Dreaming by the book: Freud's The interpretation of dreams and the history of the psychoanalytic movement, transl. Susan Fairfield, New York: Other Press. 2003, pp. 264, US$28.00 (hardback 1-59051-009-7).
Few books can claim the status of Sigmund Freud's The interpretation of dreams. The record of a process of self-analysis, the book became the foundation for a new scientific methodology, therapeutic treatment, and cultural consciousness. In Dreaming by the book, Lydia Marinelli and Andreas Mayer examine Freud's text as an open-ended, collective creation within the psychoanalytic community. As they explain, that communal effort became a highly contentious one. Their convincing perspective provides valuable and intriguing insights not only into the composition of The interpretation of dreams but also into the culture of Freud's book.
The authors chart three phases in the reception and revision of The interpretation of dreams. In the first phase, the book became a tool of clinical and professional training, especially among Freud's adherents at the Burghölzli clinic in Zurich. At the Burghölzli, Eugen Bleuler and Carl G Jung used the dream book to assist in training psychiatrists in association psychology and in teaching them to recognize their patients' complexes. In the second edition, Freud accordingly drew attention to links between his own theories and the Burghölzli therapeutic approach. The book, however, never united Vienna and Zurich around a common clinical training or practice.
In the second phase of its history, the dream book became part of a strategy for Zurich and Vienna to cooperate in the field of applied psychoanalysis. In an illuminating discussion, Marinelli and Mayer examine how the study of dreams in both cities contributed to a collective exploration of symbolism, the results of which Freud incorporated into revised editions of the book. At the Burghölzli, Jung and his associates sought inner links between symbolic images and emotional complexes. In Vienna, Wilhelm Stekel attempted to create a popular dictionary of dream symbols. Freud's close Viennese follower, Otto Rank found in myth and literature parallels to dream language and images, and included an excursus on his finds in the dream book's fourth edition. The study of symbols became bitterly contested terrain in early twentieth-century scholarship. As Marinelli and Mayer show, the psychoanalysis of symbols proved equally conflicted, foreshadowing the ultimate departures of Jung, Stekel, and Rank.

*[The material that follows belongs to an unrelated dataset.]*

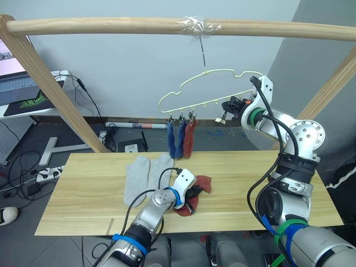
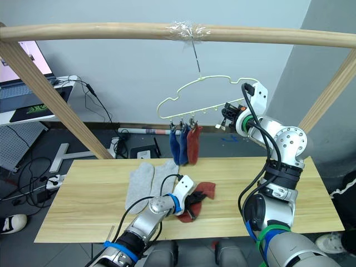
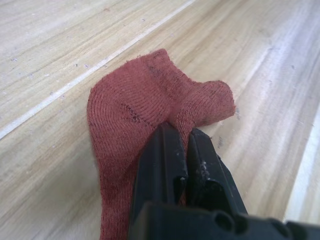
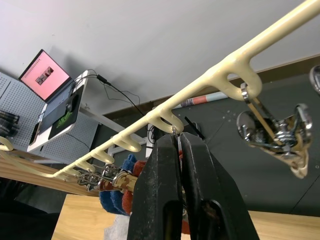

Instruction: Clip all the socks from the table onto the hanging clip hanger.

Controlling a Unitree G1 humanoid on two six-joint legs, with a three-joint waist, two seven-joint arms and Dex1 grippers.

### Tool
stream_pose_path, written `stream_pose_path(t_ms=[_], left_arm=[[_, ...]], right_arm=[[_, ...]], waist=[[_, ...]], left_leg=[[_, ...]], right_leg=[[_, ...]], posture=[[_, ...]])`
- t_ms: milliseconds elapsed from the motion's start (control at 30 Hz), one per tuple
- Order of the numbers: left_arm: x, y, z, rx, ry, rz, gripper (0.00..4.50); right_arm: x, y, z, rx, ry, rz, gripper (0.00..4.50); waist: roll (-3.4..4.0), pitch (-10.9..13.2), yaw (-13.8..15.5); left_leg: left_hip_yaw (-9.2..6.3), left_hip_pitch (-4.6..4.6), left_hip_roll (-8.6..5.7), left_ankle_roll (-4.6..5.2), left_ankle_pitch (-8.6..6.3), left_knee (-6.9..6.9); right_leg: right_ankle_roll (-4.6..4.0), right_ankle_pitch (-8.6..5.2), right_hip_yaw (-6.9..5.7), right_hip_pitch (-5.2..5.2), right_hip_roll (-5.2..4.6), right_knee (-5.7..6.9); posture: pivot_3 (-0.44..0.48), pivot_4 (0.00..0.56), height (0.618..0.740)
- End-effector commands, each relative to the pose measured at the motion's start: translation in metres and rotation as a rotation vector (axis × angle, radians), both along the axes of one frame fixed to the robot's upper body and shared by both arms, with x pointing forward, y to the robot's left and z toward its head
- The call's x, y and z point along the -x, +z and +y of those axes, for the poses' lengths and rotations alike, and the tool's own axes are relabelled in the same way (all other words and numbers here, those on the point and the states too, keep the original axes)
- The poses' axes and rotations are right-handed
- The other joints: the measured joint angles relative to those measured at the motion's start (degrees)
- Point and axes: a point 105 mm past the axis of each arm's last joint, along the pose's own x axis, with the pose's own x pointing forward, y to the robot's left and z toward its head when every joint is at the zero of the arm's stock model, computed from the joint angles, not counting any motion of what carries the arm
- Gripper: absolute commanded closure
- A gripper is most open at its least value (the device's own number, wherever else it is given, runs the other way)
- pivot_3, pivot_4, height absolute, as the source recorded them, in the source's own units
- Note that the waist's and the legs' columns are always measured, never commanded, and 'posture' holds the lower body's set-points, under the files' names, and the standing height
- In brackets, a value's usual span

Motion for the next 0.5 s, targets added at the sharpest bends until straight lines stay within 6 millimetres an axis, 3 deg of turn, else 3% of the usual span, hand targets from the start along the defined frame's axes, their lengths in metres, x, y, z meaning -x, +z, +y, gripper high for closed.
stream_pose_path(t_ms=[33, 167, 333, 500], left_arm=[[-0.007, 0.037, -0.008, 0.092, -0.04, -0.144, 4.48], [-0.011, 0.073, -0.013, 0.154, -0.086, -0.336, 4.48], [-0.011, 0.123, -0.017, 0.221, -0.139, -0.633, 4.48], [-0.01, 0.144, -0.015, 0.245, -0.13, -0.802, 4.48]], right_arm=[[0.001, -0.004, -0.012, 0.01, -0.046, 0.01, 4.5], [0.003, -0.001, -0.011, 0.002, -0.032, 0.008, 4.5], [0.001, 0.004, -0.014, -0.025, -0.031, 0.023, 4.5], [-0.001, 0.005, -0.02, -0.037, -0.037, 0.043, 4.5]], waist=[[0.01, 0.0, 0.1], [0.05, -0.3, 0.3], [0.18, -0.5, 0.5], [0.18, -0.5, 0.7]], left_leg=[[0.0, 0.0, 0.0, 0.0, 0.0, 0.0], [0.02, -0.02, -0.02, 0.0, 0.0, 0.02], [0.01, -0.01, -0.02, 0.0, 0.0, 0.0], [0.05, -0.01, -0.03, 0.0, 0.0, 0.02]], right_leg=[[0.0, 0.0, 0.01, 0.0, 0.0, 0.0], [0.0, 0.01, 0.02, 0.0, -0.02, -0.01], [0.0, 0.01, 0.02, -0.01, -0.01, 0.01], [0.01, 0.01, 0.07, -0.01, -0.01, 0.0]], posture=[[0.096, 0.109, 0.74], [0.115, 0.082, 0.74], [0.126, 0.105, 0.74], [0.121, 0.116, 0.74]])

During the 1920s, in its third phase, the book ceased being either a collective professional project or an organizational tool for the movement. Rather, through a growing number of translations, it appeared as the founding document of psychoanalysis and thus the necessary starting-point of its institutional history. During and immediately after the First World War, translators remained free to substitute their own dream material for Freud's in order better to explicate dream theory. With the effort to produce standard German and English versions, however, the original printed edition re-emerged as the authoritative text and Freud re-claimed sole authorship.
The appendices to Marinelli and Mayer's book include newly published letters from Bleuler to Freud, in which Bleuler describes his efforts to use the dream book as both a teaching tool and, less successfully, a guide to self-analysis. The supplements present two letters to Freud from his early Swiss supporter, Alphonse Maeder (one newly published, the other newly translated into English) in which Maeder responds to the concern, voiced to him by Freud, that members of the Zurich circle held anti-Semitic views. Finally, Rank's excursus on poets and dreams—removed from the dream book's final editions—is republished as an appendix. Thus Marinelli and Mayer present in both their text and supplementary material the vexed personal, intellectual, and social problems that remained attached to the spread of dream theory.
Freud never kept the original manuscript of The interpretation of dreams, relying instead on the first printed edition. That fact, cited by the authors, reinforces Marinelli and Mayer's approach to the dream book as a continual collective enterprise, and reminds us of the extent to which Freud himself saw dream interpretation as a never finished task.